Re: Faster inserts with mostly-monotonically increasing values - Mailing list pgsql-hackers

From Claudio Freire
Subject Re: Faster inserts with mostly-monotonically increasing values
Date
Msg-id CAGTBQpbZVR2HjdwpxroeocusL5+n=Hn0JbzJGbB8LPtGKxQpNA@mail.gmail.com
Whole thread Raw
In response to Re: Faster inserts with mostly-monotonically increasing values  (Pavan Deolasee <pavan.deolasee@gmail.com>)
Responses Re: Faster inserts with mostly-monotonically increasing values  (Claudio Freire <klaussfreire@gmail.com>)
List pgsql-hackers
On Wed, Mar 14, 2018 at 1:36 AM, Pavan Deolasee
<pavan.deolasee@gmail.com> wrote:
>
>
> On Sun, Mar 11, 2018 at 9:18 PM, Claudio Freire <klaussfreire@gmail.com>
> wrote:
>>
>> On Sun, Mar 11, 2018 at 2:27 AM, Pavan Deolasee
>>
>> >
>> > Yes, I will try that next - it seems like a good idea. So the idea would
>> > be:
>> > check if the block is still the rightmost block and the insertion-key is
>> > greater than the first key in the page. If those conditions are
>> > satisfied,
>> > then we do a regular binary search within the page to find the correct
>> > location. This might add an overhead of binary search when keys are
>> > strictly
>> > ordered and a single client is inserting the data. If that becomes a
>> > concern, we might be able to look for that special case too and optimise
>> > for
>> > it too.
>>
>> Yeah, pretty much that's the idea. Beware, if the new item doesn't
>> fall in the rightmost place, you still need to check for serialization
>> conflicts.
>
>
> So I've been toying with this idea since yesterday and I am quite puzzled
> with the results. See the attached patch which compares the insertion key
> with the last key inserted by this backend, if the cached block is still the
> rightmost block in the tree. I initially only compared with the first key in
> the page, but I tried this version because of the strange performance
> regression which I still have no answers.
>
> For a small number of clients, the patched version does better. But as the
> number of clients go up, the patched version significantly underperforms
> master. I roughly counted the number of times the fastpath is taken and I
> noticed that almost 98% inserts take the fastpath. I first thought that the
> "firstkey" location in the page might be becoming a hot-spot for concurrent
> processes and hence changed that to track the per-backend last offset and
> compare against that the next time. But that did not help much.

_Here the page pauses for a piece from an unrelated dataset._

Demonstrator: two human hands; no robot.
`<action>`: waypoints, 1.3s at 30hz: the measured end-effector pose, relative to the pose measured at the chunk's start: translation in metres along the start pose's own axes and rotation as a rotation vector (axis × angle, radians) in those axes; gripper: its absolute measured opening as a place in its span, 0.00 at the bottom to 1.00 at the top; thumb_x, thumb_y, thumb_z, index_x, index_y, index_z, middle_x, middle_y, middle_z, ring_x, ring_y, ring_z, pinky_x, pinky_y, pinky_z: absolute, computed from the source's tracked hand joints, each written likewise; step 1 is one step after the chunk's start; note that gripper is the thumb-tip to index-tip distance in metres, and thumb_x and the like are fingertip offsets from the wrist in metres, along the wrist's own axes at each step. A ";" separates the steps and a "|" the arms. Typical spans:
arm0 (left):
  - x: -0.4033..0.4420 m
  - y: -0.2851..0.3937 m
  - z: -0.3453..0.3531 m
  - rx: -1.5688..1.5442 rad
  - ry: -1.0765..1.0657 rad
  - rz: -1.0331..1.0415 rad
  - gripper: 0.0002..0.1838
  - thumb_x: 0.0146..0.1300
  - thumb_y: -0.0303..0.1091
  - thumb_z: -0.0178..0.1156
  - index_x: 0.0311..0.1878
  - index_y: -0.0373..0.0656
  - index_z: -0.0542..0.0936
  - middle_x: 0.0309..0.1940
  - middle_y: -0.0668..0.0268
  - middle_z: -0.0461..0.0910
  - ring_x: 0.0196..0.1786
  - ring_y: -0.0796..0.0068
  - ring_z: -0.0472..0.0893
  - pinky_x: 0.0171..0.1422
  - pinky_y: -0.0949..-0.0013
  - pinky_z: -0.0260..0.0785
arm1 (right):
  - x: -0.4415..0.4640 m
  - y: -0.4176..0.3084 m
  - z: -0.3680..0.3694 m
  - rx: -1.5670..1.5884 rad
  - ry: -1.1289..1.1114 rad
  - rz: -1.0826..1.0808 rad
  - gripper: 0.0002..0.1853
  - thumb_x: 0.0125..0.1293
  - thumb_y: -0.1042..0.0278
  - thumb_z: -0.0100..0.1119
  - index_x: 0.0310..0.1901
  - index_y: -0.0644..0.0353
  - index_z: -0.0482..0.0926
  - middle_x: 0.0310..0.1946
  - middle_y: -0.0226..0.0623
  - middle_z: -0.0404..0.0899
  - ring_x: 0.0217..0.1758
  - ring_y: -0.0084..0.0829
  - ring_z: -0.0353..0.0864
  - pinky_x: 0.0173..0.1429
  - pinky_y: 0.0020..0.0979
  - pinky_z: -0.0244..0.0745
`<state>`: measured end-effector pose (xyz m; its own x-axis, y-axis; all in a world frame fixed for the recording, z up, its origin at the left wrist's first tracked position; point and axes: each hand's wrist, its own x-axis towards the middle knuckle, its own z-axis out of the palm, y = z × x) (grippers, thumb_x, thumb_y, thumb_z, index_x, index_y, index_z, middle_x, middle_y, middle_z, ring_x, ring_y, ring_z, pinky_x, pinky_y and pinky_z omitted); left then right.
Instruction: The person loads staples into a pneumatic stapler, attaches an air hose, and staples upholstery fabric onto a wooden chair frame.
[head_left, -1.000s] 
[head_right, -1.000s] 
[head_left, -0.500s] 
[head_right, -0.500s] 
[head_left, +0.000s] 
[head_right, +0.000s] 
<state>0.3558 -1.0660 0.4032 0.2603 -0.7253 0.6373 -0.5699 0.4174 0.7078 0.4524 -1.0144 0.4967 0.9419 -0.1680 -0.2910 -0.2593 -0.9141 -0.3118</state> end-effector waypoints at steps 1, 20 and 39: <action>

+            _bt_compare(rel, natts, itup_scankey, page,
+                        RelationGetLastOffset(rel)) >= 0)

Won't this access garbage if the last offset is stale and beyond the
current rightmost page's last offset?

I'd suggest simply using P_FIRSTDATAKEY after checking that the page
isn't empty (see _bt_binsrch).

On Wed, Mar 14, 2018 at 11:12 AM, Pavan Deolasee
<pavan.deolasee@gmail.com> wrote:
>> > Hmm. I can try that. It's quite puzzling though that slowing down things
>> > actually make them better.
>>
>> That's not what is happening though.
>>
>> The cache path is 1) try to lock cached block, 2) when got lock check
>> relevance, if stale 3) recheck from top
>>
>> The non-cached path is just 3) recheck from top
>>
>> The overall path length is longer in the cached case but provides
>> benefit if we can skip step 3 in high % of cases. The non-cached path
>> is more flexible because it locates the correct RHS block, even if it
>> changes dynamically between starting the recheck from top.
>>
>
> So as I noted in one of the previous emails, the revised patch still takes
> fast path in 98% cases. So it's not clear why the taking steps 1, 2 and 3 in
> just 2% cases should cause such dramatic slowdown.

Real-world workloads will probably take the slow path more often, so
it's probably worth keeping the failure path as contention-free as
possible.

Besides, even though it may be just 2% the times it lands there, it
could still block for a considerable amount of time for no benefit.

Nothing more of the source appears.